Work to complete: Of the records that follow, copy only the lines from the line containing "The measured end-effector" to the line containing "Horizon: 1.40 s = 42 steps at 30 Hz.", both included, exactly as written.

** Supplied material follows **

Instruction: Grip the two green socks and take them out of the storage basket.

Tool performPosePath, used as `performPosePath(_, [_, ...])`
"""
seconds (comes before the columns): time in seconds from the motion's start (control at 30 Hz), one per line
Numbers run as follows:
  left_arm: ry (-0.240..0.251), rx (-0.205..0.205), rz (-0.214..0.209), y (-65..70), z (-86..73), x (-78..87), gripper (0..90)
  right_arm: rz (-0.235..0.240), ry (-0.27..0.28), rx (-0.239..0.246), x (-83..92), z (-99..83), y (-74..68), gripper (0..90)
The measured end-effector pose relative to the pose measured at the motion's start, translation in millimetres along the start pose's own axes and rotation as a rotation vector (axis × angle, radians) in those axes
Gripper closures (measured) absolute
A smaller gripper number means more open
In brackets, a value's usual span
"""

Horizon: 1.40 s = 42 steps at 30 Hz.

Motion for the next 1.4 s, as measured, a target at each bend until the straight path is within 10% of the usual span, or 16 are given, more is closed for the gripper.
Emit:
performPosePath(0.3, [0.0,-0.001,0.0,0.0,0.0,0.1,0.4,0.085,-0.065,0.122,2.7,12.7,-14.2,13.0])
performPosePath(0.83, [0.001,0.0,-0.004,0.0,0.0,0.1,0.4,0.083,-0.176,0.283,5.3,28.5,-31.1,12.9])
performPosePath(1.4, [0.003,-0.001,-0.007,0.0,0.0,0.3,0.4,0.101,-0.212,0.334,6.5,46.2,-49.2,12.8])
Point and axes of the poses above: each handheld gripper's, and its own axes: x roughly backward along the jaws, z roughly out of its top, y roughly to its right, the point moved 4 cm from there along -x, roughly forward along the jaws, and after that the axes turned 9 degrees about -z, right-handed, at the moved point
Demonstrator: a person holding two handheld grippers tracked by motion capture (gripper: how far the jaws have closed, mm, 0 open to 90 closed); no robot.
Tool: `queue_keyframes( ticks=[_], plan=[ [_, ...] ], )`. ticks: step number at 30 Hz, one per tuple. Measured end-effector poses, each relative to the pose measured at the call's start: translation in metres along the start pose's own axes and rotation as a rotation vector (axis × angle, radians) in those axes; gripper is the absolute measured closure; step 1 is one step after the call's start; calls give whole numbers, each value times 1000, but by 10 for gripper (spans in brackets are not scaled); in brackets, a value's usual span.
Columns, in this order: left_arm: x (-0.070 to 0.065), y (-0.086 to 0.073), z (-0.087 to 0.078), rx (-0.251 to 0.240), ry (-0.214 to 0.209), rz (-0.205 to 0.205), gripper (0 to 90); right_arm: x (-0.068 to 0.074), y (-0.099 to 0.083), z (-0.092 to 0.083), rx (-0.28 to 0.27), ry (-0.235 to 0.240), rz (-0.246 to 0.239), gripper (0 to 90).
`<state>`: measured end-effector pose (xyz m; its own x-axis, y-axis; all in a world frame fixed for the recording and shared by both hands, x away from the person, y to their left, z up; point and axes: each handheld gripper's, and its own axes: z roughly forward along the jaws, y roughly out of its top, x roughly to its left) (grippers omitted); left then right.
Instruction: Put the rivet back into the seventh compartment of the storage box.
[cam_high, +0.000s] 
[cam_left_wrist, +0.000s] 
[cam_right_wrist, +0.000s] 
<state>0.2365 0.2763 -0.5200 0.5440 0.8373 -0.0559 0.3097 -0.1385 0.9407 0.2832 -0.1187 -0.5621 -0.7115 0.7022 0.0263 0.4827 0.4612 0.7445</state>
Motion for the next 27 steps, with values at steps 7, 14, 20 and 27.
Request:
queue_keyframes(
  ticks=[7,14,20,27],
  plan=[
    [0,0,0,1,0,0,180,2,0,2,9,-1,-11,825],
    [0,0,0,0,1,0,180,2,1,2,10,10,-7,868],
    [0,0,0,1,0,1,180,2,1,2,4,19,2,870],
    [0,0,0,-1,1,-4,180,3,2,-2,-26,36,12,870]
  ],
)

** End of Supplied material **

Output for this task:
The measured end-effector pose relative to the pose measured at the motion's start, translation in millimetres along the start pose's own axes and rotation as a rotation vector (axis × angle, radians) in those axes
Gripper closures (measured) absolute
A smaller gripper number means more open
In brackets, a value's usual span
"""

Horizon: 1.40 s = 42 steps at 30 Hz.

At this point, the answer is complete.